Autor teatral

Los domingos me gustan muertos, como grandiosos camposantos repletos de difuntos yacientes de la resaca del sábado, o de familias camperas en busca de una parrillada. Los domingos son los días en que las ciudades se curan los nervios del tráfico, y se dan masajes en las heridas abiertas por tantas obras. Mérida no es distinta de las demás y aparece en los festivos de una agonía tan hermosa que la hace y aparece en los festivos de una agonía que la hace santa justa, mártir como su patrona santa Eulalia.

Muerta la ciudad, compro el pan de Dios y los periódicos y suplementos, para que sus bombas y los brazos mutilados de los niños iraquís me convenzan de que esta muerte, por un día es sólo un espejismo, y que mañana, ya resucitados, retomaremos el ritmo loco de una vida de cabras.

Pero hay veces --contradicciones de uno-- que no soporto el silencio de tanto cadáver mudo, y escapo a tomarme la vida y unas cañas al último reducto emeritense que vive, incluso en un domingo: los alrededores del teatro y museo romano. Muerte y vida, soledad y jolgorio, separados por apenas dos calles de transición. Restaurantes a rebosar, bermudas de colores implacables y una cámara fotográfica que no guarda en su vientre nada, porque la memoria que apretó el botoncito ya estaba vacía.

La diosa Ceres, blanca de calor y mármol, aguantando el tipo, para eso ella es excelencia turística: los nombramientos no son gratis, mi diosa.

Desde mi sitio estratégico elegido intento observar que de ello puede que más de un folio --o medio, o nada-- sea empapado de tinta. Y uno de esos domingos comprendí que la soledad era eso. Y no era más que un hombre distinto, sin cámaras, ni bermudas, sin aridez de piedras milenarias, que sólo intentaba camuflar su condición de desarraigado entre la turba de turistas a la caza de calderetas extremeñas.
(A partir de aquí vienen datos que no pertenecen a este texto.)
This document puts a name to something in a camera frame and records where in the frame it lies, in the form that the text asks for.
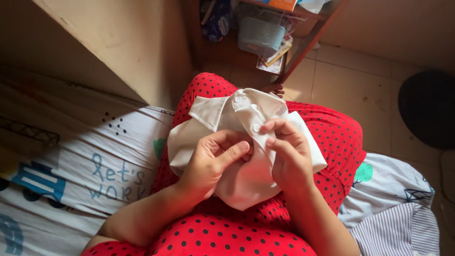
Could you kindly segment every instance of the person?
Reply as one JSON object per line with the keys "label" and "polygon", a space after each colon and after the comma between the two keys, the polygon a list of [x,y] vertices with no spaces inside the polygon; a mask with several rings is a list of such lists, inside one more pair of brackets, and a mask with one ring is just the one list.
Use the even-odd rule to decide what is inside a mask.
{"label": "person", "polygon": [[[195,97],[226,97],[236,90],[218,75],[197,75],[180,100],[172,128],[191,118]],[[267,90],[282,94],[279,85]],[[361,127],[326,107],[286,104],[289,112],[298,111],[317,142],[328,163],[322,171],[313,175],[301,132],[285,119],[267,120],[260,130],[275,131],[267,147],[282,158],[272,175],[283,190],[239,211],[212,195],[227,166],[250,159],[254,149],[247,134],[222,130],[200,139],[181,178],[169,168],[165,147],[152,194],[110,216],[82,255],[358,256],[337,213],[366,156]]]}

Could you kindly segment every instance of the white button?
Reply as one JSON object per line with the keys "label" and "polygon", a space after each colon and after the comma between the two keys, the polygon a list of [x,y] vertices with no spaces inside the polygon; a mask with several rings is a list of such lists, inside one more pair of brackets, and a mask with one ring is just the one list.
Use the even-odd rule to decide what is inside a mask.
{"label": "white button", "polygon": [[253,132],[258,133],[260,128],[261,128],[261,126],[259,124],[254,124],[253,125]]}

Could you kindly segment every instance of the purple striped cloth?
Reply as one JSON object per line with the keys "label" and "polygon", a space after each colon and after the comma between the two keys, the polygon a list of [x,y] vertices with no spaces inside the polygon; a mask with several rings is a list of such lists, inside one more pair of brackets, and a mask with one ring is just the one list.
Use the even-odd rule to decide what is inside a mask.
{"label": "purple striped cloth", "polygon": [[363,256],[439,255],[439,229],[430,209],[416,203],[392,207],[351,229]]}

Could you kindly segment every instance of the red polka dot clothing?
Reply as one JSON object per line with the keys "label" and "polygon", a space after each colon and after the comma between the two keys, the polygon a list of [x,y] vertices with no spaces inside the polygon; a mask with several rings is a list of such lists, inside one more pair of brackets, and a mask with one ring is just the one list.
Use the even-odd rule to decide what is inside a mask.
{"label": "red polka dot clothing", "polygon": [[[237,88],[212,74],[197,75],[184,92],[172,128],[189,120],[196,96],[225,97]],[[286,102],[289,112],[298,111],[318,144],[328,166],[314,175],[314,182],[335,214],[349,193],[355,171],[366,153],[362,129],[352,118],[318,105]],[[167,146],[152,192],[178,181],[169,167]],[[292,233],[286,201],[280,193],[245,211],[227,206],[218,197],[198,204],[193,212],[171,223],[147,248],[121,242],[101,243],[82,255],[316,255],[311,246]]]}

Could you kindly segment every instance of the small white shirt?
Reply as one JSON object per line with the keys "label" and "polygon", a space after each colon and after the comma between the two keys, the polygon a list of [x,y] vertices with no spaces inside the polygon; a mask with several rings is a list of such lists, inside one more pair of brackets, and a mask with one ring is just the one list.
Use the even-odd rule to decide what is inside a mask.
{"label": "small white shirt", "polygon": [[226,168],[215,189],[215,194],[235,209],[245,210],[282,190],[272,178],[275,152],[265,147],[266,139],[275,137],[275,133],[259,133],[259,128],[268,119],[285,118],[305,135],[313,173],[327,166],[303,119],[297,112],[289,114],[286,102],[274,94],[247,88],[237,90],[229,97],[196,97],[189,115],[192,119],[172,129],[167,141],[170,167],[179,177],[199,139],[224,129],[242,131],[253,138],[251,160],[243,165],[236,162]]}

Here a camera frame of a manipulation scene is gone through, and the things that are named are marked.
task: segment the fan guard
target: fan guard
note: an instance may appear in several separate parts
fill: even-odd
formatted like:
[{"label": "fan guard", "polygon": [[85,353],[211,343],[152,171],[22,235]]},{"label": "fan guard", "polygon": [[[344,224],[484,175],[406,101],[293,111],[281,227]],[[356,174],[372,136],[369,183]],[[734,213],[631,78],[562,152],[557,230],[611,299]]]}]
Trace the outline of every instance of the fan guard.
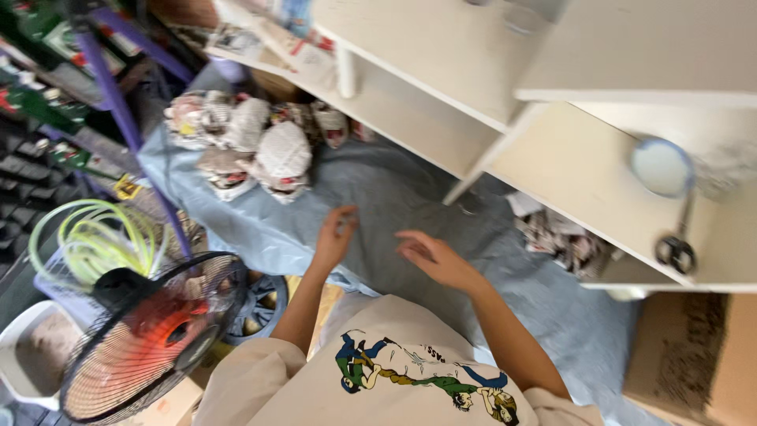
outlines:
[{"label": "fan guard", "polygon": [[156,280],[120,268],[95,285],[109,310],[81,339],[64,373],[61,408],[77,423],[112,424],[150,406],[200,363],[245,300],[239,257],[211,252]]}]

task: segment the hand
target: hand
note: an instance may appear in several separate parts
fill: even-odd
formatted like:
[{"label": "hand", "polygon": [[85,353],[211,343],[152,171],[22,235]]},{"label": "hand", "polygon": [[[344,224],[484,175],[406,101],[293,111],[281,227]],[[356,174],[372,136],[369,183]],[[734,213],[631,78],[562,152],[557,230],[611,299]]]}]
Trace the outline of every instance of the hand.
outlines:
[{"label": "hand", "polygon": [[344,259],[352,233],[357,229],[356,212],[356,205],[344,205],[329,212],[318,233],[312,266],[329,273]]},{"label": "hand", "polygon": [[402,230],[395,236],[403,239],[397,247],[397,253],[421,268],[439,284],[468,294],[490,285],[483,275],[458,256],[444,241],[431,238],[419,230]]}]

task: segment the green tubing
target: green tubing
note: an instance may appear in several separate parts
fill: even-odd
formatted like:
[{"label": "green tubing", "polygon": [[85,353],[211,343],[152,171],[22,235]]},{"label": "green tubing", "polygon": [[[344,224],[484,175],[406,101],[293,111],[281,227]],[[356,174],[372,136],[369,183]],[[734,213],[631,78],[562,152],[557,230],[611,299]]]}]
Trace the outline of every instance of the green tubing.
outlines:
[{"label": "green tubing", "polygon": [[[63,260],[78,281],[78,286],[54,276],[39,257],[39,236],[45,225],[70,208],[78,209],[61,222],[56,237]],[[81,199],[64,204],[48,213],[34,227],[29,239],[29,260],[46,279],[85,292],[92,291],[95,282],[105,272],[115,268],[130,268],[152,277],[157,273],[166,251],[168,229],[164,227],[163,241],[156,251],[155,234],[148,221],[135,212],[129,215],[120,206],[99,199]],[[104,223],[106,220],[120,222],[123,230],[113,229]]]}]

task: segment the white shelf
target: white shelf
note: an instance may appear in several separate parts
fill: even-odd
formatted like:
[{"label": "white shelf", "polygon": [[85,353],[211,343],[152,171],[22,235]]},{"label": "white shelf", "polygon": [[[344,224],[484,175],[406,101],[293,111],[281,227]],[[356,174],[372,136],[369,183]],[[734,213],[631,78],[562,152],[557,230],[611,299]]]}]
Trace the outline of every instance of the white shelf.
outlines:
[{"label": "white shelf", "polygon": [[[501,156],[490,173],[533,196],[665,276],[693,286],[657,263],[653,247],[675,231],[683,200],[646,191],[628,167],[637,140],[582,110],[557,102],[539,117]],[[716,206],[697,197],[687,240],[699,261]]]},{"label": "white shelf", "polygon": [[496,130],[368,61],[355,58],[355,66],[358,91],[351,99],[342,98],[335,89],[289,79],[458,178],[468,174],[499,136]]},{"label": "white shelf", "polygon": [[506,133],[520,102],[512,89],[545,31],[508,30],[509,3],[463,0],[318,0],[313,25],[368,59],[488,126]]},{"label": "white shelf", "polygon": [[755,108],[755,20],[754,0],[573,0],[516,97]]}]

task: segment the black wheel
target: black wheel
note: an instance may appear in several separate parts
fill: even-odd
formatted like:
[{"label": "black wheel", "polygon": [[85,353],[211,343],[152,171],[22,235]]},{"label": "black wheel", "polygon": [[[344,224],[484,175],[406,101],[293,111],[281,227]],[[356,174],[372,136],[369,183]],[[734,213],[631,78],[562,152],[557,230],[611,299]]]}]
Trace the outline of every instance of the black wheel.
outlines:
[{"label": "black wheel", "polygon": [[[276,294],[276,304],[271,306],[269,297]],[[263,275],[249,286],[247,300],[234,322],[226,330],[223,341],[229,345],[239,346],[253,337],[268,337],[284,314],[289,302],[289,290],[284,277]],[[245,320],[250,319],[260,325],[253,334],[245,335]]]}]

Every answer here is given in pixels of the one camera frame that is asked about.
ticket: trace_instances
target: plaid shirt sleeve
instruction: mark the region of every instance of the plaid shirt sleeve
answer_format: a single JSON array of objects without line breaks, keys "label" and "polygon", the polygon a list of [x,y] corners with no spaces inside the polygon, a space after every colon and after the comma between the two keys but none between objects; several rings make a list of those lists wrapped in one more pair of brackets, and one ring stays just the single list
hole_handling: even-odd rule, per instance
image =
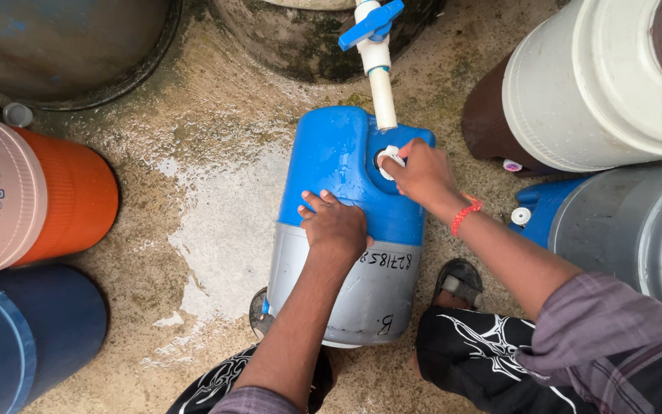
[{"label": "plaid shirt sleeve", "polygon": [[244,387],[226,394],[210,414],[300,414],[284,397],[259,387]]},{"label": "plaid shirt sleeve", "polygon": [[517,360],[601,412],[662,413],[662,304],[612,276],[577,276],[547,300]]}]

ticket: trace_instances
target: wet concrete floor
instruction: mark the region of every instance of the wet concrete floor
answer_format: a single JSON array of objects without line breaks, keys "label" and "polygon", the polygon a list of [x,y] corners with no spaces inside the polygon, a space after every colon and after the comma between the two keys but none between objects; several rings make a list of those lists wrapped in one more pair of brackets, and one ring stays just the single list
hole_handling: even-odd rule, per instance
[{"label": "wet concrete floor", "polygon": [[[393,64],[399,121],[432,130],[462,189],[503,222],[518,179],[501,161],[476,161],[460,131],[474,84],[564,0],[449,0]],[[372,110],[366,79],[311,85],[255,63],[205,11],[186,1],[160,68],[97,109],[36,111],[32,129],[90,146],[114,168],[121,208],[95,247],[63,261],[91,275],[111,321],[96,359],[25,414],[160,414],[190,382],[253,344],[249,300],[269,278],[274,220],[298,118],[326,105]],[[416,320],[439,268],[464,257],[483,273],[488,312],[521,310],[445,225],[428,222],[413,322],[396,343],[335,351],[338,385],[323,413],[477,412],[413,376]]]}]

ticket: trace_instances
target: white cap
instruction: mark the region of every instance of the white cap
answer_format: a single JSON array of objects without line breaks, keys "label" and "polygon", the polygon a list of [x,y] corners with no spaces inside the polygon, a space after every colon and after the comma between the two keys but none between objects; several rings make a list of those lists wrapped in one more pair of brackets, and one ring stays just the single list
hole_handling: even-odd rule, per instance
[{"label": "white cap", "polygon": [[514,172],[517,173],[518,171],[520,171],[522,169],[521,164],[518,164],[518,163],[516,163],[515,161],[512,161],[512,160],[505,160],[505,162],[502,164],[502,166],[506,170],[512,171],[513,173]]},{"label": "white cap", "polygon": [[2,111],[5,124],[24,128],[32,123],[32,111],[21,103],[12,102]]},{"label": "white cap", "polygon": [[405,161],[403,161],[402,158],[400,158],[400,156],[397,155],[397,152],[398,152],[398,151],[400,151],[400,148],[398,148],[397,146],[394,146],[394,145],[388,145],[387,148],[386,148],[384,151],[381,151],[381,152],[377,155],[377,165],[380,166],[380,174],[382,174],[382,176],[383,176],[385,179],[390,180],[390,181],[394,181],[395,179],[392,178],[392,175],[388,174],[388,173],[382,168],[382,164],[380,163],[380,157],[383,156],[383,155],[387,155],[387,156],[389,156],[389,157],[392,159],[392,161],[395,161],[396,163],[398,163],[398,165],[400,165],[400,166],[405,166]]},{"label": "white cap", "polygon": [[530,212],[530,210],[526,209],[525,207],[518,207],[515,209],[510,216],[510,219],[513,221],[513,223],[525,227],[525,225],[530,221],[530,217],[533,215],[533,213]]}]

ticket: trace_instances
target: gray container
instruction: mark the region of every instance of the gray container
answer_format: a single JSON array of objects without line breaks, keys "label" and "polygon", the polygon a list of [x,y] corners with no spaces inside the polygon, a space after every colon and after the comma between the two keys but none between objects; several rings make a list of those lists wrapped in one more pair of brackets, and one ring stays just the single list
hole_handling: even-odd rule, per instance
[{"label": "gray container", "polygon": [[[308,256],[305,230],[275,225],[275,244],[268,286],[269,313],[277,316],[298,281]],[[344,281],[324,345],[356,348],[392,342],[410,323],[422,248],[375,241]]]},{"label": "gray container", "polygon": [[662,166],[599,174],[556,213],[548,246],[662,302]]},{"label": "gray container", "polygon": [[0,92],[31,108],[108,102],[168,49],[181,0],[0,0]]}]

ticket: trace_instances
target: sandal
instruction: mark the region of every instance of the sandal
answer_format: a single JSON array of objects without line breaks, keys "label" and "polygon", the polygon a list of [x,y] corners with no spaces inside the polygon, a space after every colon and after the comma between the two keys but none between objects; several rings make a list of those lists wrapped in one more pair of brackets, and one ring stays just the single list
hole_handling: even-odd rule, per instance
[{"label": "sandal", "polygon": [[262,339],[270,330],[270,326],[275,321],[275,317],[267,313],[269,304],[267,303],[267,287],[263,287],[254,294],[252,303],[249,305],[249,325],[252,331],[257,335],[257,339]]},{"label": "sandal", "polygon": [[464,259],[453,259],[441,268],[436,280],[436,288],[433,290],[431,306],[441,290],[446,290],[472,305],[474,310],[479,309],[483,304],[482,277],[479,276],[477,269]]}]

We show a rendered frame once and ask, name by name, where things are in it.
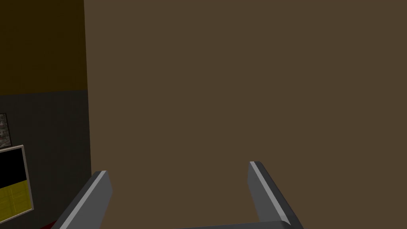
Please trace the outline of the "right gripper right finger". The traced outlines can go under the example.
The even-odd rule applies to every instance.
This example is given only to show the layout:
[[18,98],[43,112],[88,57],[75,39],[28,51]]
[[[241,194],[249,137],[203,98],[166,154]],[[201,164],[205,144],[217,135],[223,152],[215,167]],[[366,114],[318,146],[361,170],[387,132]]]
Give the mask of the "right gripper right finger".
[[260,161],[249,162],[247,183],[260,222],[283,221],[290,225],[289,229],[304,229]]

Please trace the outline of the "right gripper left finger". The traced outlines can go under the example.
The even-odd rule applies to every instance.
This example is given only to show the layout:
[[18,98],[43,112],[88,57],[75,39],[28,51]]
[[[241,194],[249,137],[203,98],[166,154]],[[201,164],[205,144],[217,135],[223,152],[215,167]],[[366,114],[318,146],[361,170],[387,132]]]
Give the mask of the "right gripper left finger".
[[111,196],[108,171],[96,171],[51,229],[100,229]]

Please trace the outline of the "framed black and yellow picture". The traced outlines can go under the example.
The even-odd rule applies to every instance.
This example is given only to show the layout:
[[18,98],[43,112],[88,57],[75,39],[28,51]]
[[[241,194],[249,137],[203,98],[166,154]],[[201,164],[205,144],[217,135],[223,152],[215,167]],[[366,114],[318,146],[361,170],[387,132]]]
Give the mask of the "framed black and yellow picture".
[[33,210],[24,145],[0,149],[0,224]]

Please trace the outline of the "grey mottled wall picture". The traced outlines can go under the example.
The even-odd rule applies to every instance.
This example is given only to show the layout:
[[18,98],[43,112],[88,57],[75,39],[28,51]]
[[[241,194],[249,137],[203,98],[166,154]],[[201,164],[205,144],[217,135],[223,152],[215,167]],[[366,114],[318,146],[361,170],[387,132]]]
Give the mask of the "grey mottled wall picture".
[[12,140],[6,113],[0,113],[0,149],[11,147]]

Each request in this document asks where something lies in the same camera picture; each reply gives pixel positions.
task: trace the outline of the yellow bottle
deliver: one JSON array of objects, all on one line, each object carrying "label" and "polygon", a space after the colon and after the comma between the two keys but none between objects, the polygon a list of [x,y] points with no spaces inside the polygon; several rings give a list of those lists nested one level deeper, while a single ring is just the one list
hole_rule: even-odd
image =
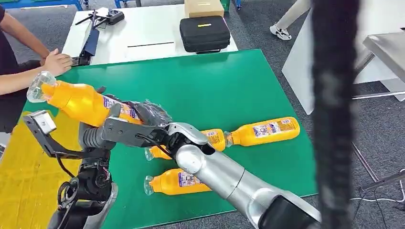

La soledad era ese colombiano a la espera de papeles, aunque estos no le trajeran jamás su dignidad perdida, y sí le dejasen malvivir en circunstancias legalmente legales. Nada como camuflarse entre extranjeros para sentirse de donde no se es. Su mirada pidiendo a gritos que se la limpiásemos; sus andares hacia ninguna parte, disfrutando del descanso de la huida; sus manos resguardadas en el viejo pantalón, para dar la seguridad de no guardar nada. Toda su presencia pedía a gritos la exculpación de una herencia asignada y maldita: o narco o sicario. El sólo era soledad en una turbamulta de turistas chillones en apariencia de felicidad. Mientras el hombre descansaba de ser colombiano, algunos de mis conciudadanos se los estarían recordando mientras repintaban --mil veces mil-- las paredes del consulado, no muy cerca de donde él se sentía menos solo: fuera cabrones. Dos que vinimos al entorno romano para comprobar que el mundo seguía: yo, por no poder soportar un silencio que casi siempre me sabe a gloria; él, por buscar compañías anónimas que no le ven, pero por lo mismo no le ensucian su alma. Lo peor vendría a la caída de la noche, cuando regresase a su hogar prestado, y la noche muda le gritase sin contemplaciones: la soledad eres tú. Yo, desde mi cama, recordaría que la soledad era eso. No a la guerra .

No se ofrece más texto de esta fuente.